Dr Eddie Column: Transforming perfectionism

Learn to recognise if you have a problem with perfectionism
Increasingly in my practice I have noticed people unhappy as a result of perfectionism. Perfectionism is really an anxiety issue and is more common than you think.

Increasingly in my practice I have noticed people unhappy as a result of perfectionism. Perfectionism is really an anxiety issue and is more common than you think.

Most people consider having high standards a good thing. Striving for excellence shows a strong work ethic and strength of character, but mistakes can still sometimes happen.

Perfectionists however set such high standards that they cannot be met, or are met with great difficulty. They believe that anything short of perfection is horrible, and even minor mistakes lead to catastrophe.

Perfectionist Feelings

Perfectionists can feel depressed, frustrated, anxious and angry, especially if always criticizing themselves for not doing a good enough job. So it is worthwhile to loosen up standards to ease the stress felt from trying so hard to be perfect.

Perfectionist thinking

John says “Anything less than perfection is a failure”, “If I need help from others, then I am weak”. He says “If I make a mistake in front of my colleagues , I won’t survive the humiliation”, He spends all night preparing for a presentation, and says “I know I won’t do well”,

Perfectionist behaviour

Putting off, not completing, or giving up tasks easily

Overly cautious and thorough.

Excessive checking for mistakes

Constantly re-doing tasks to improve them

Agonizing over details

Making long “to do” lists

Avoiding trying new things at risk of mistakes

changing Perfectionism

1: Learn to recognize it.

This is a big first step, as it helps you to see if you have a problem with perfectionism.

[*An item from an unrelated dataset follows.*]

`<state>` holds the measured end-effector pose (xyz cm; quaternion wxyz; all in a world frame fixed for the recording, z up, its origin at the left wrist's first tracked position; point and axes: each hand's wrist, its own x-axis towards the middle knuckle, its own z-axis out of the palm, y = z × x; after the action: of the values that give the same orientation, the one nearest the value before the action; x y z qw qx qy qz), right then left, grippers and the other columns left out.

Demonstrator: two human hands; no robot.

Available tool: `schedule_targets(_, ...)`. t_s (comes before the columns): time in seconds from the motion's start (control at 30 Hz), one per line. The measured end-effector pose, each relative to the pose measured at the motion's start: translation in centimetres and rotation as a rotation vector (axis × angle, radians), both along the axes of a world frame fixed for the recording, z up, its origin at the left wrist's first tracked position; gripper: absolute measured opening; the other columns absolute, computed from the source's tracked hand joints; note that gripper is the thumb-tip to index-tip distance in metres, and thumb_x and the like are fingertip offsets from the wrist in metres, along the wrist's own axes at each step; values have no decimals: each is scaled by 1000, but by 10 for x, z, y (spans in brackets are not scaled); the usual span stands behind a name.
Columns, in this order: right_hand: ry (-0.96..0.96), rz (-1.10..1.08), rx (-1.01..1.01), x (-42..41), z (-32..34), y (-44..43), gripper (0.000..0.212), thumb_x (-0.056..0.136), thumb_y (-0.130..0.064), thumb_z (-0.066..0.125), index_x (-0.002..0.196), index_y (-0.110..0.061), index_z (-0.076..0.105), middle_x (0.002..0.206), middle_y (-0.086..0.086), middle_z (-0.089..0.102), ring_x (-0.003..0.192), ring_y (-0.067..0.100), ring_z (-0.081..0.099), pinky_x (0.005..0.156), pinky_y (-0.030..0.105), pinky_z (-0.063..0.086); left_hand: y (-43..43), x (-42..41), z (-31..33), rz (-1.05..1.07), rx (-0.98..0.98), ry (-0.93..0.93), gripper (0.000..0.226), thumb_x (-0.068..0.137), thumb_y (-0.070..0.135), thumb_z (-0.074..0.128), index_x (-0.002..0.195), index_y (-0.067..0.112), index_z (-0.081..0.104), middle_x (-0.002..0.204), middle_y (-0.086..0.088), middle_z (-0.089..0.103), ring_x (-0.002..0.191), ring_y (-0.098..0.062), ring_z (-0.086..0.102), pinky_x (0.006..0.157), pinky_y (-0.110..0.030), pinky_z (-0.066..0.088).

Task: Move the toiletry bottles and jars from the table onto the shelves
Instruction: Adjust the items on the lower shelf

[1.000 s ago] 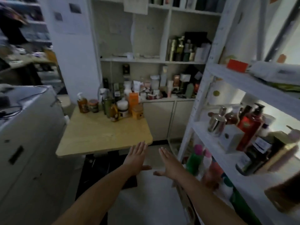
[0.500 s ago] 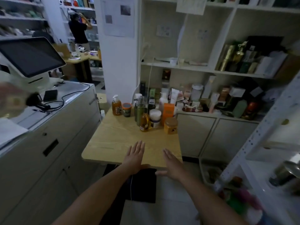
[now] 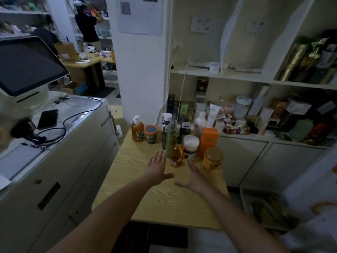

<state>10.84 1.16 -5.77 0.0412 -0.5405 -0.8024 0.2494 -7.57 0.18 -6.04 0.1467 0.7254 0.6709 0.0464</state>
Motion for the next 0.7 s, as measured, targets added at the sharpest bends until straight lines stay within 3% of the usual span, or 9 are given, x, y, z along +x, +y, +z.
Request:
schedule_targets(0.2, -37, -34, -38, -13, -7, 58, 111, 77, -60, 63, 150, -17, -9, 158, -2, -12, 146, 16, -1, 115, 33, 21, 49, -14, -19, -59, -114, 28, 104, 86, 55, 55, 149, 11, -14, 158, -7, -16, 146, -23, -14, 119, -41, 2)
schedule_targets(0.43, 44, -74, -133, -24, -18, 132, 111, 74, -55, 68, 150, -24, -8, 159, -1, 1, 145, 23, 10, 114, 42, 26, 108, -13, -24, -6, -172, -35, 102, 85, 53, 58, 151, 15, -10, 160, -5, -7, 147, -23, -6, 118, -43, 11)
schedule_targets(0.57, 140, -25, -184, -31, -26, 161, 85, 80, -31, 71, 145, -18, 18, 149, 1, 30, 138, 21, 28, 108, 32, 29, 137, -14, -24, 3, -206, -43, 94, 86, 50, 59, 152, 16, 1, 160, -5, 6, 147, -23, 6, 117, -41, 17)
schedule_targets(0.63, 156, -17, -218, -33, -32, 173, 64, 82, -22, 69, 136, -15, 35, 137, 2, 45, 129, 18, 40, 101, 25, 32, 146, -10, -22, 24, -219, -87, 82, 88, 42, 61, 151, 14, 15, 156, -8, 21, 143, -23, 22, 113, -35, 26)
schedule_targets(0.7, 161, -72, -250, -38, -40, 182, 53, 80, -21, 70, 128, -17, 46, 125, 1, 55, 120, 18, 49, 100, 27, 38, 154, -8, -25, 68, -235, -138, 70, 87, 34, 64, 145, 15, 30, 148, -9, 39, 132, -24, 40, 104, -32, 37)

Remember, there is nothing wrong with having high standards, but when these standards are too high, they can really get in the way of work, relationships and enjoying life.

2: Swap perfectionism for realism. End negative self-talk. Instead say: “Nobody is perfect!” “All I can do is my best!” “Everyone makes mistakes!” “It’s okay not to be pleasant all the time. Everyone has a bad day sometime.” “It’s okay if some people don’t like me!”

3: Look at the bigger picture View situations as other people might see them. How might someone else ( a close friend) view this situation?

4: Don’t get bogged down in details – Ask yourself “Does it really matter? What is the worst that could happen? If it does happen, can I survive it? Will this still matter tomorrow? “

5: Changing behaviours Do things to challenge your boundaries:

Show up for an appointment 10 minutes late

Leave a visible area in the house a little messy

Say it if you are tired

Send an e-mail that includes a few mistakes

Lose your train of thought during a presentation

Stop checking – set time limits , check once and let it go, finish it

Wear odd socks

6: End procrastination Many perfectionists cope with a fear of mistakes by procrastinating.

Create realistic schedules. Set your priorities. Break down larger tasks into steps with time limits. Write down the goal or deadline, and work towards it, setting small goals along the way.

Remember, the goal is completion, not perfection.

Taking perfectionism out of your life does not mean having no standards. Realistic standards are standards that can help you to do your best without costing you things that are more important, such as family life, physical and mental health, and leisure time.